Ketiga, kemerdekaan Palestina. Hal
yang juga tidak kalah penting adalah bahwa Indonesia sebagai negara yang
menjunjung tinggi nilai-nilai anti-kolonialisme seperti yang termaktub dalam
pembukaan UUD 1945 berusaha mendorong agar Palestina bisa diakui sebagai sebuah
negara yang berdaulat.
Sebagai langkah awal, pemerintah
Indonesia akan membuka sebuah kedutaan baru di Palestina sebagai bukti konkret
dalam mendorong Palestina sebagai sebuah negara. Selama ini, pemerintah
Indonesia menempatkan Palestina dan Yordania menjadi satu struktur kedutaan
dalam Kementrian Luar Negeri.
Keempat, diplomasi internasional.
Indonesia terus berupaya secara intens untuk mendorong Palestina menjadi
anggota penuh PBB. Salah satu dari upaya tersebut adalah Indonesia telah
mengkomunikasikannya dalam pertemun OKI (Organisasi Kerja Sama Islam) di
Palembang di awal tahun ini. Selain itu, dalam forum-forum internasional di
PBB, Indonesia juga aktif melobi negara-negara lain agar ikut serta mendukung
keinginan Palestina menjadi salah satu anggota dari 192 negara anggota PBB.

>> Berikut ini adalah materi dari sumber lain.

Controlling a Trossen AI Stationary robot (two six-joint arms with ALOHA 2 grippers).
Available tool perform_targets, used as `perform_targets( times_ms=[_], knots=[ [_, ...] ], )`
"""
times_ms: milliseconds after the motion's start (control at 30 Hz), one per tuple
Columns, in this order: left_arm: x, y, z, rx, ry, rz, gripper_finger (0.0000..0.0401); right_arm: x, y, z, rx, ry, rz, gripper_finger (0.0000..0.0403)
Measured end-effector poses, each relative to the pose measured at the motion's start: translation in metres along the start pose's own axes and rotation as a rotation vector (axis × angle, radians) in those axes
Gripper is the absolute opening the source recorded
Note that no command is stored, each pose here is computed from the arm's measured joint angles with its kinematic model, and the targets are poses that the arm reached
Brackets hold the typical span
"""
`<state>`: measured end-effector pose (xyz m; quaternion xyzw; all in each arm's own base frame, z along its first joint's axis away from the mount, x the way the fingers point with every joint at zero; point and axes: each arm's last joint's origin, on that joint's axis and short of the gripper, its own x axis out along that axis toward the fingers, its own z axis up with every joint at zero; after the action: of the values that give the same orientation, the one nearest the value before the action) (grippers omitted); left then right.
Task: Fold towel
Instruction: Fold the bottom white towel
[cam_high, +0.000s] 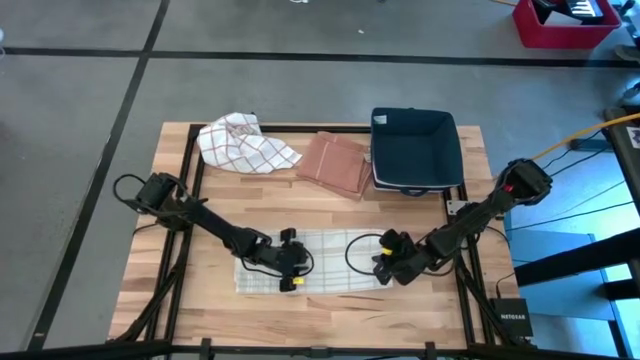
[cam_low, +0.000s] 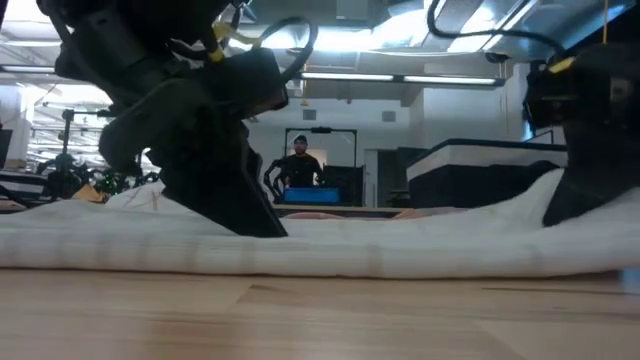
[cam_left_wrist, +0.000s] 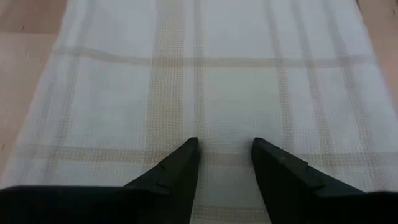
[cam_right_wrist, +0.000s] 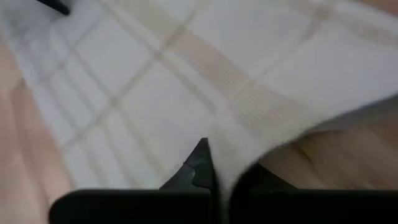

Keinginan Palestina untuk menjadi
anggota penuh PBB disampaikan oleh Mahmoud Abbas dalam pidatonya di Majelis
Umum PBB tahun lalu. Selain itu, Abbas juga mengirimkan surat resmi ke
Sekretaris Jenderal PBB Ban Ki-moon agar keinginan Palestina dibahas dalam
sidang Dewan Keamanan PBB. Dalam hal ini, keinginan Palestina akan terkabul
jika disetujui 9 dari 15 anggota Dewan Keamanan dan tidak mendapatkan veto dari
anggota tetap Dewan Keamanan PBB.
Berpijak dari paparan di atas, kita
dapat menyimpulkan bahwa Indonesia di mata Palestina begitu sangat penting,
karena Indonesia tidak hanya aktif dalam memberikan bantuan kemanusiaan, tetapi
juga aktif dalam mendorong Palestina menjadi sebuah negara yang independen.